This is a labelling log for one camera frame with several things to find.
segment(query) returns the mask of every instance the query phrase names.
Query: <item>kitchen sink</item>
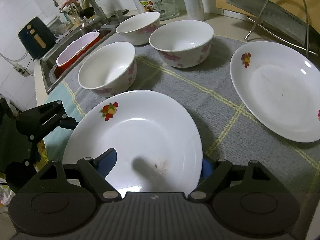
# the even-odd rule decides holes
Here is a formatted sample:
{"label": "kitchen sink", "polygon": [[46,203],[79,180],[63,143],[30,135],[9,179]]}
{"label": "kitchen sink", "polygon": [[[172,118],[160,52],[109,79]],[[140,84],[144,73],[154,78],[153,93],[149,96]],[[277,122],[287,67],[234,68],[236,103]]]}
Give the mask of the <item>kitchen sink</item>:
{"label": "kitchen sink", "polygon": [[[102,38],[90,47],[81,57],[79,57],[66,71],[62,73],[61,76],[56,78],[54,76],[54,70],[57,67],[56,59],[58,56],[67,48],[69,44],[73,41],[79,39],[86,33],[98,31]],[[53,46],[41,59],[40,66],[42,71],[42,76],[44,80],[44,86],[47,94],[49,94],[53,88],[55,88],[61,80],[87,55],[90,54],[95,48],[97,48],[101,43],[103,43],[107,38],[116,32],[116,26],[113,25],[93,25],[93,26],[78,26],[75,30],[64,37],[59,43]]]}

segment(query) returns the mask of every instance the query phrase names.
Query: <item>ribbed black surface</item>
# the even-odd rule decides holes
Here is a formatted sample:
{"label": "ribbed black surface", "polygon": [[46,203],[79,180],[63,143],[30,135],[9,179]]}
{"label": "ribbed black surface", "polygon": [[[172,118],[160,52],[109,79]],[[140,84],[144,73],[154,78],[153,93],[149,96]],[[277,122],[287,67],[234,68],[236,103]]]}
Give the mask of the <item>ribbed black surface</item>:
{"label": "ribbed black surface", "polygon": [[[116,203],[103,204],[91,222],[57,237],[20,233],[13,240],[227,240],[252,239],[222,227],[205,204],[187,201],[182,193],[127,193]],[[290,235],[273,240],[293,240]]]}

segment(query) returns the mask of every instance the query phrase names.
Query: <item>plate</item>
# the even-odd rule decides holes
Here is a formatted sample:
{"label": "plate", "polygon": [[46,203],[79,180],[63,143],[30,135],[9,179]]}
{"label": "plate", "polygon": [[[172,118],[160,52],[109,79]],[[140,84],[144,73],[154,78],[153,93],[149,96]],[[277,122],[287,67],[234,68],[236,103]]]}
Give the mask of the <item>plate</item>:
{"label": "plate", "polygon": [[255,41],[230,63],[233,85],[246,107],[273,132],[297,142],[320,139],[320,72],[287,46]]}
{"label": "plate", "polygon": [[63,163],[96,158],[114,148],[117,161],[106,180],[127,191],[191,193],[199,182],[202,145],[189,113],[164,94],[136,90],[92,109],[72,132]]}

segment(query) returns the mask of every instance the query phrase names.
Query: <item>power plug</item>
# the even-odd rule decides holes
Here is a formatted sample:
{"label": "power plug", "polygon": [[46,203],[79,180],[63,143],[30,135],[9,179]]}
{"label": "power plug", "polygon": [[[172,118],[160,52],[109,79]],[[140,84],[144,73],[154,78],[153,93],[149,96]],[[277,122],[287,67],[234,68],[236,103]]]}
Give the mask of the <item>power plug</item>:
{"label": "power plug", "polygon": [[27,77],[29,73],[25,70],[25,68],[19,63],[15,63],[13,66],[14,70],[18,71],[21,76]]}

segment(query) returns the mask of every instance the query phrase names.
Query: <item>cleaver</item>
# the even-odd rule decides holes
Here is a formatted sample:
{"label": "cleaver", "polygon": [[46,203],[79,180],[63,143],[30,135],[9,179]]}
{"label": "cleaver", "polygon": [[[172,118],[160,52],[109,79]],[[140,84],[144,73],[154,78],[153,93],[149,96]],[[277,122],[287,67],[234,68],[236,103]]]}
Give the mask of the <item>cleaver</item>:
{"label": "cleaver", "polygon": [[[227,0],[227,3],[258,17],[265,1]],[[306,23],[281,6],[268,1],[260,19],[305,46]],[[316,43],[318,46],[320,44],[320,34],[310,25],[309,43]]]}

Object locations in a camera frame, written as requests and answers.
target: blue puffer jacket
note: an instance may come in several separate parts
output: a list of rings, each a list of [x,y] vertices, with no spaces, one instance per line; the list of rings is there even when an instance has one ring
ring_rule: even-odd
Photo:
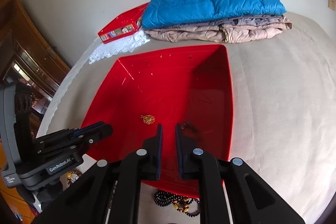
[[[144,29],[243,15],[282,15],[280,0],[151,0],[142,17]]]

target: metal rivet
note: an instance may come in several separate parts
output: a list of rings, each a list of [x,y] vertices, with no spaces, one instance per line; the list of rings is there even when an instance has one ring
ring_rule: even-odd
[[[240,166],[240,165],[243,164],[243,160],[242,160],[241,158],[234,158],[234,159],[232,160],[232,163],[233,163],[234,165],[238,165],[238,166]]]
[[[203,149],[201,149],[201,148],[195,148],[194,150],[193,150],[193,153],[195,154],[195,155],[202,155],[203,154]]]
[[[107,160],[99,160],[97,161],[98,167],[104,167],[107,165]]]
[[[139,150],[136,151],[136,154],[138,156],[145,156],[147,154],[147,150],[141,148],[141,149],[139,149]]]

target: wall switch
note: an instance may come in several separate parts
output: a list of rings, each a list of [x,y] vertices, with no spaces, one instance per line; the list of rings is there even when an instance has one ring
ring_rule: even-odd
[[[328,1],[328,7],[331,10],[336,11],[336,0],[329,0]]]

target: red container
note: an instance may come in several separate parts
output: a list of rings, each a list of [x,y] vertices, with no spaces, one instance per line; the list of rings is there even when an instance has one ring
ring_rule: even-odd
[[[137,32],[142,25],[142,14],[148,3],[142,4],[132,10],[118,15],[108,25],[98,32],[103,43],[132,35]]]
[[[223,45],[177,47],[119,58],[100,86],[82,127],[98,121],[113,126],[112,136],[92,145],[88,154],[108,161],[123,159],[163,125],[160,180],[145,183],[172,193],[198,197],[197,181],[179,179],[175,125],[192,123],[200,133],[186,131],[198,146],[228,160],[232,132],[232,90]],[[154,115],[152,125],[142,115]]]

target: wooden furniture
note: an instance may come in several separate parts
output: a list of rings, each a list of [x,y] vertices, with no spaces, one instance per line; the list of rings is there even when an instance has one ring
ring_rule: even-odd
[[[20,80],[31,86],[35,105],[30,126],[34,136],[50,100],[69,70],[38,32],[20,0],[0,0],[0,84]],[[0,168],[5,162],[0,142]],[[23,223],[30,224],[34,215],[16,189],[8,189],[0,179],[0,193]]]

## TASK INSTRUCTIONS
The answer must repeat every line of the listing exactly and leave the pictures out.

## TASK SOLUTION
This is a labelling log for one camera frame with several things to find.
segment(query) returns the mask of every instance the query phrase names.
Query: <item>kitchen sink</item>
# the even-odd rule decides holes
Here is a formatted sample:
{"label": "kitchen sink", "polygon": [[46,203],[79,180],[63,143],[30,135],[9,179]]}
{"label": "kitchen sink", "polygon": [[[172,118],[160,52],[109,79]],[[140,84],[144,73],[154,78],[153,93],[149,96]],[[277,122],[287,67],[234,68],[236,103]]]}
Give the mask of the <item>kitchen sink</item>:
{"label": "kitchen sink", "polygon": [[[102,38],[90,47],[81,57],[79,57],[66,71],[62,73],[61,76],[56,78],[54,76],[54,70],[57,67],[56,59],[58,56],[67,48],[69,44],[73,41],[79,39],[86,33],[98,31]],[[53,46],[41,59],[40,66],[42,71],[42,76],[44,80],[44,86],[47,94],[49,94],[53,88],[55,88],[61,80],[87,55],[90,54],[95,48],[97,48],[101,43],[103,43],[107,38],[116,32],[116,26],[113,25],[93,25],[93,26],[78,26],[75,30],[64,37],[59,43]]]}

segment(query) returns the mask of every instance the query phrase names.
Query: <item>ribbed black surface</item>
# the even-odd rule decides holes
Here is a formatted sample:
{"label": "ribbed black surface", "polygon": [[46,203],[79,180],[63,143],[30,135],[9,179]]}
{"label": "ribbed black surface", "polygon": [[[172,118],[160,52],[109,79]],[[140,84],[144,73],[154,78],[153,93],[149,96]],[[277,122],[287,67],[234,68],[236,103]]]}
Give the mask of the <item>ribbed black surface</item>:
{"label": "ribbed black surface", "polygon": [[[116,203],[103,204],[91,222],[57,237],[20,233],[13,240],[227,240],[252,239],[222,227],[205,204],[187,201],[182,193],[127,193]],[[290,235],[273,240],[293,240]]]}

segment(query) returns the mask of every instance the query phrase names.
Query: <item>plate</item>
# the even-odd rule decides holes
Here is a formatted sample:
{"label": "plate", "polygon": [[46,203],[79,180],[63,143],[30,135],[9,179]]}
{"label": "plate", "polygon": [[[172,118],[160,52],[109,79]],[[140,84],[144,73],[154,78],[153,93],[149,96]],[[277,122],[287,67],[234,68],[236,103]]]}
Give the mask of the <item>plate</item>:
{"label": "plate", "polygon": [[255,41],[230,63],[233,85],[246,107],[273,132],[297,142],[320,139],[320,72],[287,46]]}
{"label": "plate", "polygon": [[63,163],[96,158],[114,148],[117,161],[106,180],[127,191],[191,193],[199,182],[202,145],[189,113],[164,94],[136,90],[92,109],[72,132]]}

segment(query) returns the mask of every instance the query phrase names.
Query: <item>power plug</item>
# the even-odd rule decides holes
Here is a formatted sample:
{"label": "power plug", "polygon": [[46,203],[79,180],[63,143],[30,135],[9,179]]}
{"label": "power plug", "polygon": [[[172,118],[160,52],[109,79]],[[140,84],[144,73],[154,78],[153,93],[149,96]],[[277,122],[287,67],[234,68],[236,103]]]}
Give the mask of the <item>power plug</item>:
{"label": "power plug", "polygon": [[27,77],[29,73],[25,70],[25,68],[19,63],[15,63],[13,66],[14,70],[18,71],[21,76]]}

segment(query) returns the mask of every instance the query phrase names.
Query: <item>cleaver</item>
# the even-odd rule decides holes
Here is a formatted sample:
{"label": "cleaver", "polygon": [[46,203],[79,180],[63,143],[30,135],[9,179]]}
{"label": "cleaver", "polygon": [[[172,118],[160,52],[109,79]],[[140,84],[144,73],[154,78],[153,93],[149,96]],[[277,122],[287,67],[234,68],[236,103]]]}
Give the mask of the <item>cleaver</item>:
{"label": "cleaver", "polygon": [[[227,0],[227,3],[258,17],[265,1]],[[306,23],[281,6],[268,1],[260,19],[305,46]],[[316,43],[318,46],[320,44],[320,34],[310,25],[309,43]]]}

Object locations in a camera frame, written as requests and answers.
target: blue puffer jacket
note: an instance may come in several separate parts
output: a list of rings, each a list of [x,y] vertices, with no spaces, one instance per line; the list of rings is there even when an instance has one ring
ring_rule: even-odd
Photo:
[[[144,29],[243,15],[282,15],[280,0],[151,0],[142,17]]]

target: metal rivet
note: an instance may come in several separate parts
output: a list of rings, each a list of [x,y] vertices, with no spaces, one instance per line; the list of rings is there even when an instance has one ring
ring_rule: even-odd
[[[240,166],[240,165],[243,164],[243,160],[242,160],[241,158],[234,158],[234,159],[232,160],[232,163],[233,163],[234,165],[238,165],[238,166]]]
[[[203,149],[201,149],[201,148],[195,148],[194,150],[193,150],[193,153],[195,154],[195,155],[202,155],[203,154]]]
[[[107,160],[99,160],[97,161],[98,167],[104,167],[107,165]]]
[[[139,150],[136,151],[136,154],[138,156],[145,156],[147,154],[147,150],[141,148],[141,149],[139,149]]]

target: wall switch
note: an instance may come in several separate parts
output: a list of rings, each a list of [x,y] vertices, with no spaces, one instance per line; the list of rings is there even when an instance has one ring
ring_rule: even-odd
[[[328,1],[328,7],[331,10],[336,11],[336,0],[329,0]]]

target: red container
note: an instance may come in several separate parts
output: a list of rings, each a list of [x,y] vertices, with no spaces, one instance per line; the list of rings is there even when an instance has one ring
ring_rule: even-odd
[[[137,32],[142,25],[142,14],[148,3],[142,4],[132,10],[118,15],[108,25],[98,32],[103,43],[132,35]]]
[[[223,45],[177,47],[119,58],[100,86],[82,127],[98,121],[113,126],[112,136],[92,145],[88,154],[108,161],[123,159],[163,125],[160,180],[145,183],[172,193],[198,197],[197,181],[179,179],[175,125],[192,123],[200,133],[186,131],[198,146],[228,160],[232,132],[232,90]],[[154,115],[152,125],[142,115]]]

target: wooden furniture
note: an instance may come in several separate parts
output: a list of rings, each a list of [x,y] vertices, with no spaces, one instance per line; the list of rings is there even when an instance has one ring
ring_rule: even-odd
[[[20,80],[31,86],[35,105],[30,126],[34,136],[50,100],[69,70],[38,32],[20,0],[0,0],[0,84]],[[0,168],[5,162],[0,142]],[[23,223],[30,224],[34,215],[16,189],[8,189],[0,179],[0,193]]]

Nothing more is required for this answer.